Trabalhando este caso preciso, em reconstituição ou em suposição, Sofia ensaia, sem demasiada severidade, um olhar sobre este pequeno-grande apocalipse pop que é a celeb culture, e o seu efeito de esvaziamento das mentes adolescentes. Sem demasiada severidade porque, se a caracterização das personagens é devastadora (não têm nada na cabeça nem nenhum outro interesse para além de marcas e nomes de vedetas), Sofia escolhe enquadrá-las numa espécie de solidão (aquela solidão “privilegiada” que era a de Maria Antonieta e doutros filmes da realizadora), criada também por demissão dos adultos (a única adulta com destaque na narrativa, a mãe de uma das miúdas do ring, é uma perfeita tolinha). Daí que, como noutros filmes dela, as personagens e a história existam numa aura mais ou menos irreal, como que onírica, tornada evidente naqueles pequenos momentos em que a “acção” se suspende (e, via ralenti, o tempo desacelera), e ficam só a música, a dança, os gestos dos miúdos. São os “marginais”, a “juventude inquieta”, que Sofia tem à mão, razão suficiente para que os filme sem demasiada proximidade (e sem nunca querer entrar dentro da sua psicologia, como acontecia nos Springbreakers de Harmony Korine, o filme recente que melhor emparelha com O Gangue de Hollywood) mas também sem adoptar o ponto de vista de um zoólogo a observar desapaixonadamente espécimes raros.

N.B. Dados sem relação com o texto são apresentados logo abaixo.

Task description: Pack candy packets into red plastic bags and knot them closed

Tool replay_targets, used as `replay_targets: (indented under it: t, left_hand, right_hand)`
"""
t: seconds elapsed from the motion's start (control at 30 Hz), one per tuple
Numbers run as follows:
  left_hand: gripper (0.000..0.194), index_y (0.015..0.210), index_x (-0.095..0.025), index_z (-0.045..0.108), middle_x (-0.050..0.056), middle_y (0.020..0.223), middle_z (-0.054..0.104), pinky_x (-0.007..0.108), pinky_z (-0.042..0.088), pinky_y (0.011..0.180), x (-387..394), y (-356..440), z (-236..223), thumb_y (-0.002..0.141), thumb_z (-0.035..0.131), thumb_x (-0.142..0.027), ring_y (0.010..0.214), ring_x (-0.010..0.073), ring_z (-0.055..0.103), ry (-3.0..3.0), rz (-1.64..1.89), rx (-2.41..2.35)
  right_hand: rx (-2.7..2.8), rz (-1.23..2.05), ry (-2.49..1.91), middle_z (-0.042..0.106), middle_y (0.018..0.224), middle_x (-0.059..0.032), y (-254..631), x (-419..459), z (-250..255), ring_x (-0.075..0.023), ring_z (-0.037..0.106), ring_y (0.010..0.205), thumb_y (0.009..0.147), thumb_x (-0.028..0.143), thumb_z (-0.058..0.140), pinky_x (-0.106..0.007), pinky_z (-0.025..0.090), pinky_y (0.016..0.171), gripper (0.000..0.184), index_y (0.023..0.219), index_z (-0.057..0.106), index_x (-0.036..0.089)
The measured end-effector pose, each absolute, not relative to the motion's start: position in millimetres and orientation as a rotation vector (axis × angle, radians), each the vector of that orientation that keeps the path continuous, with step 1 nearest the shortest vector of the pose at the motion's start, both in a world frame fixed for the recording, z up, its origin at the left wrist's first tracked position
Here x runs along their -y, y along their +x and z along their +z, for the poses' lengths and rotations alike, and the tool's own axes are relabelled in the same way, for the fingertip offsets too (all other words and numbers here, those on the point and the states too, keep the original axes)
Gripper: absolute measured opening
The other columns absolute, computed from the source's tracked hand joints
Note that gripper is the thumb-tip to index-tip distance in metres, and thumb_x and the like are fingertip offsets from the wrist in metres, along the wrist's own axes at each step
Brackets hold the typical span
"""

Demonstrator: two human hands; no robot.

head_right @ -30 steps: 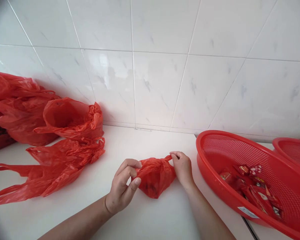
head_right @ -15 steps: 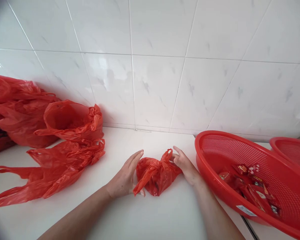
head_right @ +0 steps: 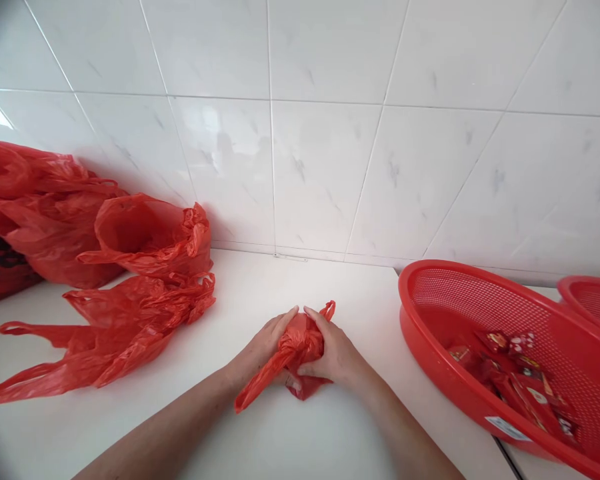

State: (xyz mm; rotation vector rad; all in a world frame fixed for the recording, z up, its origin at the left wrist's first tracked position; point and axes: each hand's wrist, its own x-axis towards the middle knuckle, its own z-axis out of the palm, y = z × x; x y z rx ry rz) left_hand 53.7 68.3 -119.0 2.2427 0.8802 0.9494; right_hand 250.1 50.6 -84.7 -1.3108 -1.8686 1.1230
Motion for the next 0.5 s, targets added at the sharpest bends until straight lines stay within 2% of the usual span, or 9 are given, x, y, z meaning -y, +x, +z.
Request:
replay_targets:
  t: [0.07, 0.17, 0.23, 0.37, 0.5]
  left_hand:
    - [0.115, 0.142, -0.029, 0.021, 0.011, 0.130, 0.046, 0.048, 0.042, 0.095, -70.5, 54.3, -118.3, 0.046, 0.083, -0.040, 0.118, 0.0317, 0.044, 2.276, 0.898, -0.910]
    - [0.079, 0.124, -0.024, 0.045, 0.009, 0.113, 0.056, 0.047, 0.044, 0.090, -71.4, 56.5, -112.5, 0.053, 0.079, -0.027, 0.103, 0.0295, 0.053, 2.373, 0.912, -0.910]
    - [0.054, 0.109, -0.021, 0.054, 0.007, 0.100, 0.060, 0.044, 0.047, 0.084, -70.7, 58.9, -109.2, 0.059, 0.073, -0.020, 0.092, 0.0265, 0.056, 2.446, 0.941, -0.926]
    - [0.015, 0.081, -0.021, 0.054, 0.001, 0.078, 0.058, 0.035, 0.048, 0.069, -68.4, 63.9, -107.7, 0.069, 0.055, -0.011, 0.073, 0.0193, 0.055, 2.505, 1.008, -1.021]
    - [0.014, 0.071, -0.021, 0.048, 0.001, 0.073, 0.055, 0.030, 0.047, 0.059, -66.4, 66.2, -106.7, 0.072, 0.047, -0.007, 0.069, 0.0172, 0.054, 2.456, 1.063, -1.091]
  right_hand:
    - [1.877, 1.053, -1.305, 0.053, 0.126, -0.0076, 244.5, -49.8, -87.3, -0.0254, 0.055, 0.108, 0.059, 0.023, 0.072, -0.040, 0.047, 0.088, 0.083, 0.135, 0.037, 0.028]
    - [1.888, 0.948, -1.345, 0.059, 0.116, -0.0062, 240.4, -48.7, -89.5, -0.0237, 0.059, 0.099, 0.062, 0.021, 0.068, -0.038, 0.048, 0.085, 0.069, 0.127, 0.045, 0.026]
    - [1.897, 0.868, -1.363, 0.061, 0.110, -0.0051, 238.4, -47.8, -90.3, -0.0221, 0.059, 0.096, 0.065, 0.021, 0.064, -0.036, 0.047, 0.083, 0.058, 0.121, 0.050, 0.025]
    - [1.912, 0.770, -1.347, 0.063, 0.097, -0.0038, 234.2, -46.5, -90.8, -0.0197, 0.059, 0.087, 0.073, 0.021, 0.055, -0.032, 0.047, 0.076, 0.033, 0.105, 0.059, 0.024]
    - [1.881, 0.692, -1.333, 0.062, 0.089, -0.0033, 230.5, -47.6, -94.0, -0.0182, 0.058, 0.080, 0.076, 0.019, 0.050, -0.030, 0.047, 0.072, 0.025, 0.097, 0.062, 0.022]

Equilíbrio dramático que é uma virtude, mas que também rouba ao filme a perspectiva cortante e a ironia para que por vezes parece apontar, mas que nunca abocanha. Ficam, sobretudo a ironia, para algumas cenas de trespassing propriamente dito (um belo plano geral sobre uma vivenda “transparente”, por exemplo), onde as casas vazias temporariamente ocupadas pelo “gangue” funcionam em simultâneo como descrição factual e sua própria metáfora: eis um grupo de miúdos a habitar o vazio, livre de qualquer presença humana, onde tudo se resume a sinais e vestígios (jóias, sapatos e roupa de marca) de uma civilização em nada desaparecida - a idade do espectáculo, versão século XXI, sempre oca, sempre on-line.